● **Problem to work on**: Each line of the data below that contains "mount" must be copied.

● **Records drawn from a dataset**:
---------------

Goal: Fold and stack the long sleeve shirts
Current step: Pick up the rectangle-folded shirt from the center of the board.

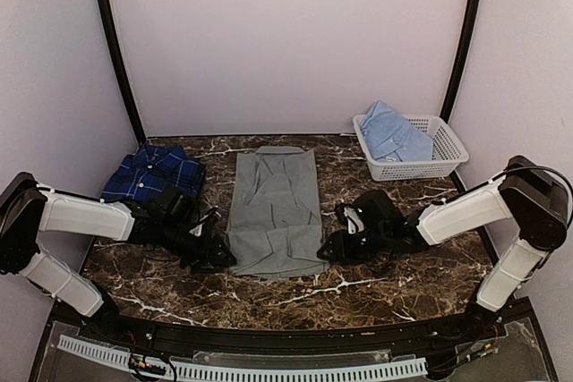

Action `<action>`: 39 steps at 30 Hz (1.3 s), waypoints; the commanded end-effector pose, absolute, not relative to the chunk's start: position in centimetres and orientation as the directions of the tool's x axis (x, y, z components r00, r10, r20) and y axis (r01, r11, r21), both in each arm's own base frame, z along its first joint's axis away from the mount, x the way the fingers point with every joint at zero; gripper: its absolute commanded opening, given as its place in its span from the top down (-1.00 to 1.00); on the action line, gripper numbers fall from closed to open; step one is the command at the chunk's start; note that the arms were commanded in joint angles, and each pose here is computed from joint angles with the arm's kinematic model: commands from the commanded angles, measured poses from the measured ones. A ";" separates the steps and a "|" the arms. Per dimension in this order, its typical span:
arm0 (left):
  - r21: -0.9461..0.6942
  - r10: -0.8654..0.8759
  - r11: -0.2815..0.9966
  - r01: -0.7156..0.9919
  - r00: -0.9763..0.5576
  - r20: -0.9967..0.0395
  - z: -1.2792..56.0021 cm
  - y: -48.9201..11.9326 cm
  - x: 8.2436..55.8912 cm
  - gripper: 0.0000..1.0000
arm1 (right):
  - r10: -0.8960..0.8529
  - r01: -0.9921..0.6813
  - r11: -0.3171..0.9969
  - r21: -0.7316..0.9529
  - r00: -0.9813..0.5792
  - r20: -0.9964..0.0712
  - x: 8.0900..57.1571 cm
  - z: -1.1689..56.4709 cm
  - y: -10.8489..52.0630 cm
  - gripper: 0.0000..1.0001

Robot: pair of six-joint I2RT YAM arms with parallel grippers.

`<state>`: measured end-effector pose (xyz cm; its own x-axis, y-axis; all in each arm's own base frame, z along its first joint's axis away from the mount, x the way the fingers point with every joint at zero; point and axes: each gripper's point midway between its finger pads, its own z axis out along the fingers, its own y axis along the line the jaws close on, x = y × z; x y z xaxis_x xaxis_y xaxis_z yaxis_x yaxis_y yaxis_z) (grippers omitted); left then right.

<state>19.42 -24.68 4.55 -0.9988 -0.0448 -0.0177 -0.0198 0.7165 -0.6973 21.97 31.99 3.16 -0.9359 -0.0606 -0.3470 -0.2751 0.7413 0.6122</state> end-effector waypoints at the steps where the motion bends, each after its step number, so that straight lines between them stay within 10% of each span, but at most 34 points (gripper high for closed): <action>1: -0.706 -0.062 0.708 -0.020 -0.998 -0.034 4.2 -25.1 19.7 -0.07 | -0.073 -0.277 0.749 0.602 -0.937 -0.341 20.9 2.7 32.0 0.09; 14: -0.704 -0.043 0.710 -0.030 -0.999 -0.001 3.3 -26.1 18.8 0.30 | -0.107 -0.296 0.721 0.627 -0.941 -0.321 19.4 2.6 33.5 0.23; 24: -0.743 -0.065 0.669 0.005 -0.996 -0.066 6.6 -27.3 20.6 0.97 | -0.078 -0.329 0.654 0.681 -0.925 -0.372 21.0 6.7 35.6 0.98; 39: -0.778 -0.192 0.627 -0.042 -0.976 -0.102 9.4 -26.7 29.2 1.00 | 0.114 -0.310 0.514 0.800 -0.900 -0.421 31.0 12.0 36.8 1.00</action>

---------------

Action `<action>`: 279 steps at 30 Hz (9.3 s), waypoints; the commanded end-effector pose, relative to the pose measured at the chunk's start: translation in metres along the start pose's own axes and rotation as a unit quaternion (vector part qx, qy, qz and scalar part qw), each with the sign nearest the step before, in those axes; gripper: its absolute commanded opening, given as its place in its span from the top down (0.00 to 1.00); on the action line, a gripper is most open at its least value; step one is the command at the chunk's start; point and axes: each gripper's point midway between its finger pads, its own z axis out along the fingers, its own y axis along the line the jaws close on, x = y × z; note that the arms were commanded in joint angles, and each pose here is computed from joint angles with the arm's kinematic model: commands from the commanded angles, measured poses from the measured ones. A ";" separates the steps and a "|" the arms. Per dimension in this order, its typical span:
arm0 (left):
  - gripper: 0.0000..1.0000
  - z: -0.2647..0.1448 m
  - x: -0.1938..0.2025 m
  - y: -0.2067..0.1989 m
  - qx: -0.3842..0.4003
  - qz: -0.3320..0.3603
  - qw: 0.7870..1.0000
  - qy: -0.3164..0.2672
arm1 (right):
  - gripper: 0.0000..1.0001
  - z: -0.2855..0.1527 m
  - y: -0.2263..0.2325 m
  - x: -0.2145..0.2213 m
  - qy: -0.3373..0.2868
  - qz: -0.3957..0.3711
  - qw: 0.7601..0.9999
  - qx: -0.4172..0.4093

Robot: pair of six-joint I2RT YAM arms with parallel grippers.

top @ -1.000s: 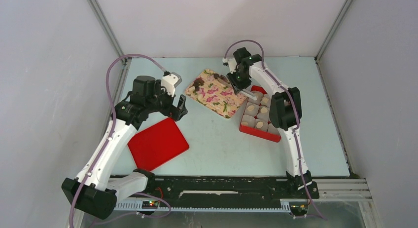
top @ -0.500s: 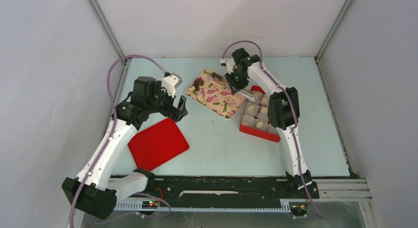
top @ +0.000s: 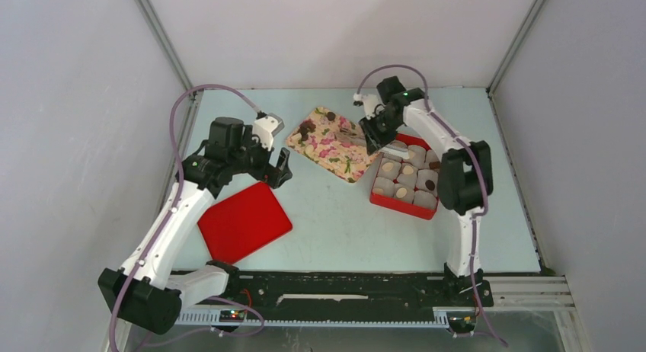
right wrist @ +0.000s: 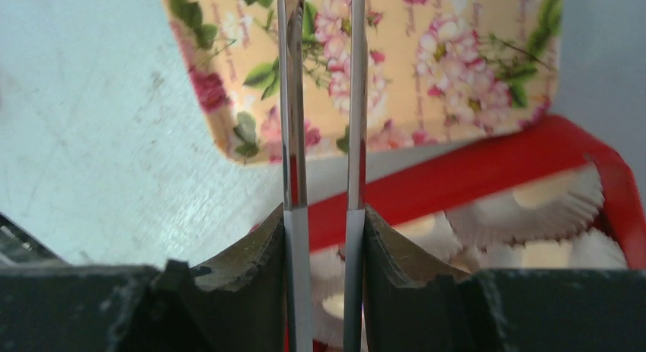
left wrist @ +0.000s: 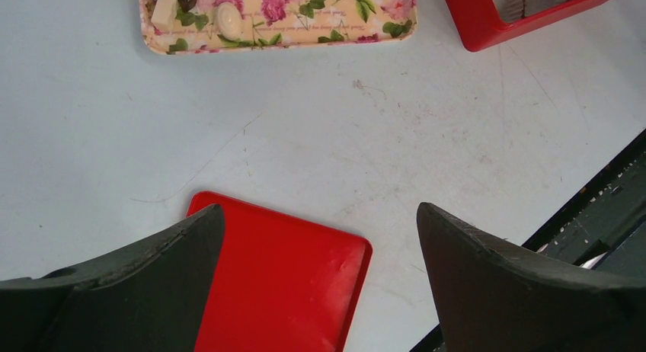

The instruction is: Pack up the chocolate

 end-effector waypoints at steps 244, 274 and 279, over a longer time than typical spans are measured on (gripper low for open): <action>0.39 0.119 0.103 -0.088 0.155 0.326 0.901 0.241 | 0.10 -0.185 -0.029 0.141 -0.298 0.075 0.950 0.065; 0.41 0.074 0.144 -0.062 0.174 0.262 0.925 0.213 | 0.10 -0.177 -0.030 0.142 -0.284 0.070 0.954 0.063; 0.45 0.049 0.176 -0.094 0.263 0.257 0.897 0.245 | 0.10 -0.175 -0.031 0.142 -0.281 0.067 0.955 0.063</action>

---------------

● **Exercise solution**:
Action `<action>`: 39 steps at 30 Hz (1.3 s), waypoints; the commanded end-effector pose, absolute, not relative to the chunk's start: position in centimetres and orientation as the directions of the tool's x axis (x, y, z components r00, r10, r20) and y axis (r01, r11, r21), both in each arm's own base frame, z along its first joint's axis away from the mount, x the way the fingers point with every joint at zero; gripper: its absolute commanded opening, given as its place in its span from the top down (-1.00 to 1.00); on the action line, gripper numbers fall from closed to open; step one is the command at the chunk's start; note that the arms were commanded in joint angles, and each pose here is computed from joint angles with the arm's kinematic model: commands from the commanded angles, measured poses from the measured ones. A ";" separates the steps and a "|" the arms. Per dimension in this order, its typical span:
`<state>`: measured end-effector pose (xyz cm; its own x-axis, y-axis; all in each arm's own base frame, z along its first joint's axis away from the mount, x the way the fingers point with every joint at zero; point and axes: each gripper's point midway between its finger pads, its own z axis out along the fingers, its own y axis along the line the jaws close on, x = y × z; x y z xaxis_x xaxis_y xaxis_z yaxis_x yaxis_y yaxis_z) (grippers omitted); left then right.

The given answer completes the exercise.